- [WORK INSTRUCTION] Only some lines are wanted: please transcribe exactly those from the one containing "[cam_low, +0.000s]" through the end of the data, pictures excluded.

- [DATASET SECTION]
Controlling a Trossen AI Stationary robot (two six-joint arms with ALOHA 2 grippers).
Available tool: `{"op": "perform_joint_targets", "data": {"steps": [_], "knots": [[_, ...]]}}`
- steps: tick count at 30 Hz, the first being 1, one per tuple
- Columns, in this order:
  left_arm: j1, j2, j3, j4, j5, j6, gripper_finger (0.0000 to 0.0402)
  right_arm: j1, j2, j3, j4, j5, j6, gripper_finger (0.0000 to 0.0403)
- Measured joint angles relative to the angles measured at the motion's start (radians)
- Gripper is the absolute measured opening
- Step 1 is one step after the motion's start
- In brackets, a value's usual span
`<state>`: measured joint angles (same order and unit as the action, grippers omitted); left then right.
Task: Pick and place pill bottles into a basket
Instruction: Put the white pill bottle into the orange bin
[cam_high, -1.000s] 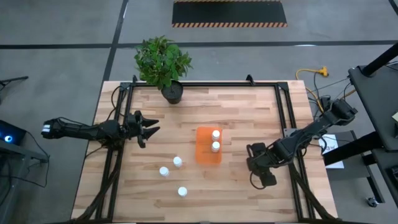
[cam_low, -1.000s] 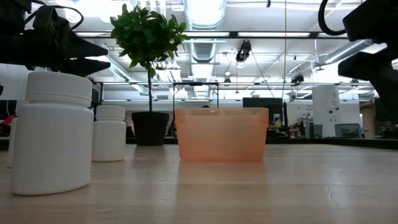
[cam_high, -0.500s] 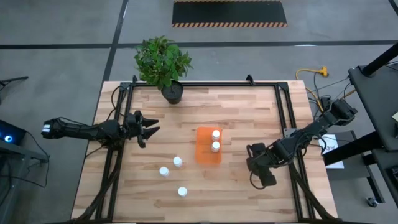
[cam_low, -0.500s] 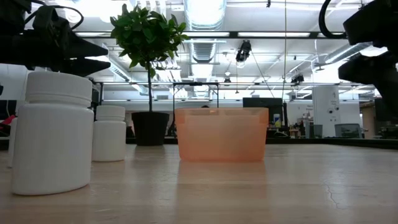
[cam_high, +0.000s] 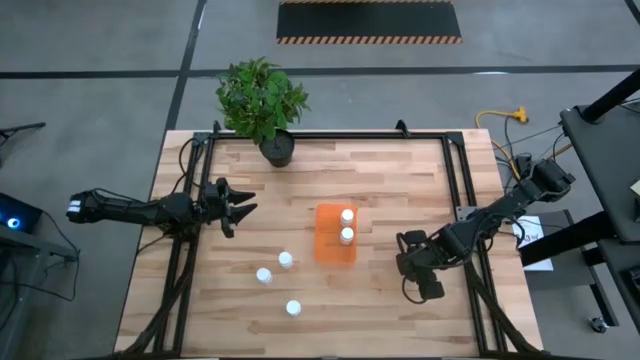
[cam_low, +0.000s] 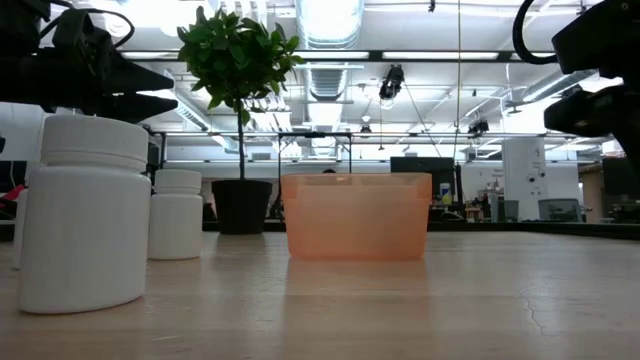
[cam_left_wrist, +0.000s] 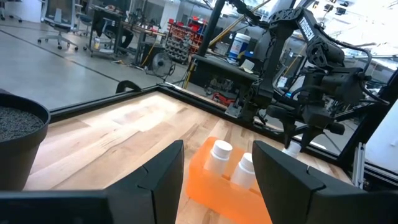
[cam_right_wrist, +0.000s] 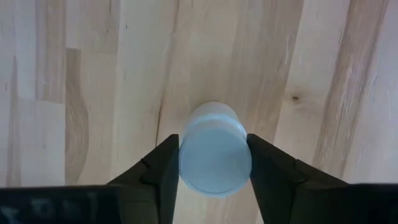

- [SOLUTION FOR THIS EXERCISE]
[cam_low, +0.000s] 
[cam_left_wrist, +0.000s] 
[cam_right_wrist, +0.000s] 

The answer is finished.